Gerabah motif buaya dan bandul jala di kawasan Danau Sentani, Jayapura, Papua. Kredit: Balai Arkeologi Papua
Menhir Situs Yomokho
Selain itu, pada lereng Bukit Yomokho sebelah tenggara juga ditemukan sebuah menhir. Menhir ini merupakan sebuah monolit dengan dimensi panjang 100 cm, lebar 80 cm dan tebal 20 cm. Menhir ini didirikan tegak di permukaan tanah. Menhir ini berjenis batuan beku peridotit.
Tidak jauh dari menhir, juga terdapat susunan jalan batu, memanjang dari kaki bukit hingga lereng bukit, jalan batu ini pada masa prasejarah berfungsi sebagai jalan untuk memudahkan dalam mendaki bukit. Lebar jalan batu ini 3,1 meter. Menhir dan papan batu pada masa prasejarah berfungsi sebagai media pemujaan pada roh nenek moyang.
Di situs tersebut juga ditemukan serpihan-serpihan bebatuan yang dibuat oleh manusia purbakala. Juga ditemukan kapak batu dan gigi babi, yang diduga babi telah mulai dipelihara orang-orang pada masa itu.
Situs Bobu Uriyeng
Situs Bobu Uriyeng terletak di sebuah bukit, berada di tepi Danau Sentani bagian barat, sebelah barat Pulau Kwadeware. Di situs tersebut juga ditemukan gerabah dan kapak perunggu, yang ditemukan oleh Obed Wally, saat menggali tanah untuk menanam siapu atau sejenis umbi menjalar.
Kapak perunggu yang ditemukan di Situs Bobu Uriyeng memiliki tangkai panjang lurus ke arah pangkal dan melebar ke arah mata kapak. Bagian bahu landai ke arah sisi-sisinya dan bentuk tajaman cembung. Kapak perunggu yang ditemukan di Situs Bobu Uriyeng berukuran panjang 13,5 cm lebar 9,5 cm dan tebal 1,5 cm.
Kapak perunggu produksi Dongson, wilayah bagian timur Vietnam ditemukan di kawasan Danau Sentani, Jayapura, Papua. Kredit: Balai Arkeologi Papua
Situs Yope
Situs Yope dipercaya oleh masyarakat Kampung Dondai pernah dijadikan perkampungan oleh nenek moyang mereka, hal ini dibuktikan adanya temuan gerabah motif buaya dan bandul jala terbuat dari tanah liat yang dibakar.

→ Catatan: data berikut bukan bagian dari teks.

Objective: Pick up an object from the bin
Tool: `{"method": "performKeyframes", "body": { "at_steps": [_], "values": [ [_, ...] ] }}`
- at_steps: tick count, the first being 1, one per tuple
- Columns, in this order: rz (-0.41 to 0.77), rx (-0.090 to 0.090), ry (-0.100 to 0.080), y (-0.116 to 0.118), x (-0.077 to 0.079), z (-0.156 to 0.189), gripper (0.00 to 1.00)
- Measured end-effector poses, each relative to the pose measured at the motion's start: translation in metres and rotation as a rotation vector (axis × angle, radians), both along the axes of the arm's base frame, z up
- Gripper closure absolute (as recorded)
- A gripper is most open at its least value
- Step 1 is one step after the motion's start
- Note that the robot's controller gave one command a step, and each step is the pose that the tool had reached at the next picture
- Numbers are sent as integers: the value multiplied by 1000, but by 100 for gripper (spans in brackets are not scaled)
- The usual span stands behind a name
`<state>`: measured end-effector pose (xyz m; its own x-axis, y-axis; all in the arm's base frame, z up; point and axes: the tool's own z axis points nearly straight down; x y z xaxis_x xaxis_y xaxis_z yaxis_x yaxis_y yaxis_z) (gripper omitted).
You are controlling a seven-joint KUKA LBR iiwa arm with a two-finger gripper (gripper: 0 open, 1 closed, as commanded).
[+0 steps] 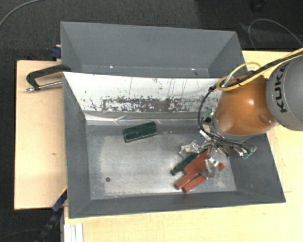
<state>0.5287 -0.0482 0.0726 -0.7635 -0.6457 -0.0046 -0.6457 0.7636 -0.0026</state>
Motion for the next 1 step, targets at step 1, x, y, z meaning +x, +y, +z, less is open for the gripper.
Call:
{"method": "performKeyframes", "body": {
  "at_steps": [1],
  "values": [
    [23,-1,-10,7,15,186,100]
  ]
}}
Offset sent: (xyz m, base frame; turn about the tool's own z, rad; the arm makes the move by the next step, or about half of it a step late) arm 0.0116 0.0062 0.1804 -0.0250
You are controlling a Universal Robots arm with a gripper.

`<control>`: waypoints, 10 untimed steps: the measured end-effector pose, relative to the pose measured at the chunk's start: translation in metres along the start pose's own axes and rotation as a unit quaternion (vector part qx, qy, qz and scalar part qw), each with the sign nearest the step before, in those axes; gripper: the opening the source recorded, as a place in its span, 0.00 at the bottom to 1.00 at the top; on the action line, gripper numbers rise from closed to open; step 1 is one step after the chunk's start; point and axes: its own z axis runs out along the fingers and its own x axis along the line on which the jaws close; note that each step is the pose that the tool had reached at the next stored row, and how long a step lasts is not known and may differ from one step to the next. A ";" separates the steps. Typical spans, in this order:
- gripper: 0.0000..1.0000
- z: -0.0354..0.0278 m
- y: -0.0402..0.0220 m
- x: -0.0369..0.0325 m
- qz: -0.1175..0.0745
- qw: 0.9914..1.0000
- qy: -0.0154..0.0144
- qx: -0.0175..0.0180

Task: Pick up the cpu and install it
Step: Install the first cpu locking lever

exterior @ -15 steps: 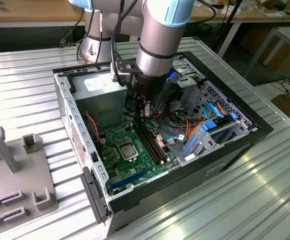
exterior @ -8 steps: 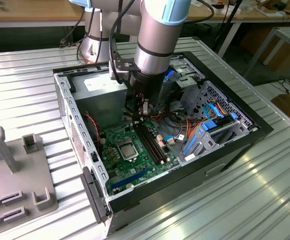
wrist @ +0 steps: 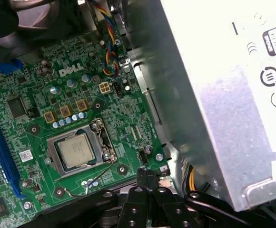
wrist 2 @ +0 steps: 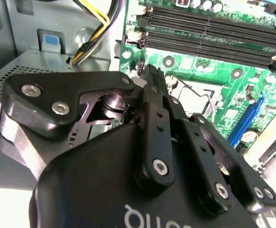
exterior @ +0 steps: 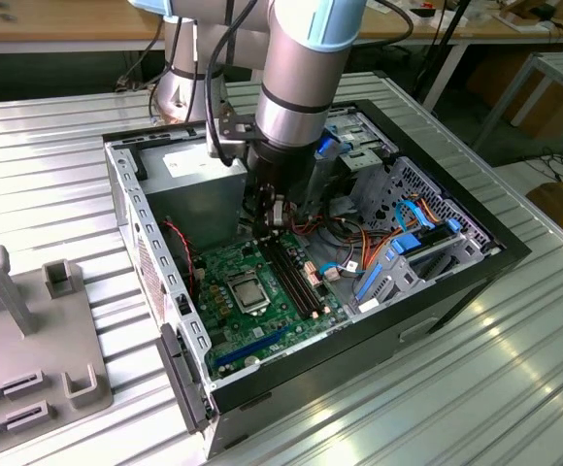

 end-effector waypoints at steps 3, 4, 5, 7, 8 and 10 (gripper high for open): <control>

Artefak-artefak ini didapatkan oleh nelayan Kampung Dondai yang terbiasa menyelam menangkap ikan. Artefak-artefak yang ditemukan berupa pecahan gerabah maupun gerabah utuh. Berdasarkan hasil penelitian dan dikaitkan dengan konteks lingkungan sekitar, Kampung Yope pada masa lalu merupakan hunian masyarakat nelayan dengan rumah-rumah panggung di atas permukaan air danau.
Situs Koning U Nibie
Situs ini berada di wilayah Kampung Doyo Lama. Situs terletak di puncak bukit dengan permukaan tanah yang datar. Lahan situs ditumbuhi oleh alat-alang yang mudah terbakar. Tinggalan arkeologi yang ditemukan di Situs Koning U Nibe yaitu dua bongkahan batu besar yang pada masa prasejarah berfungsi sebagai lumpang, serta dua buah batu berlukis.
Situs Ayauge
Situs Ayaube berada di perairan Danau Sentani sekitar Kampung Doyo Lama. Bekas-bekas tiang rumah di dalam air ditemukan di situs ini. Tiang-tiang rumah itu terbuat dari batang pohon soang (Xanthostemon Sp). Batang kayu jenis pohon ini mampu bertahan ratusan tahun, sehingga secara tradisional oleh masyarakat Sentani dijadikan sebagai tiang rumah.
Oleh masyarakat Doyo Lama, tempat ditemukannya bekas-bekas tiang rumah ini disebut dengan Ayauge. Situs Ayauge, secara administratif terletak di Kampung Doyo Lama, Distrik Waibu, Kabupaten Jayapura.
Gerabah tradisional karya warga Kampung Abar. Dok. Hari Suroto
Dulu, manusia yang bermukim di Ayauge tinggal di rumah panggung di atas permukaan air. Ayauge pada masa lalu, dipilih oleh nenek moyang masyarakat Doyo Lama, ketika mereka berpindah dari Pulau Kwadeware, sebuah pulau di tengah Danau Sentani bagian barat.
Eksplorasi bawah air di Situs Ayauge, berhasil mendapatkan pecahan gerabah berdinding tebal, alat tulang, dan mata panah terbuat dari kayu soang. Sekitar Situs Ayauge banyak ditumbuhi pohon sagu dan permukaan airnya banyak terdapat bunga teratai.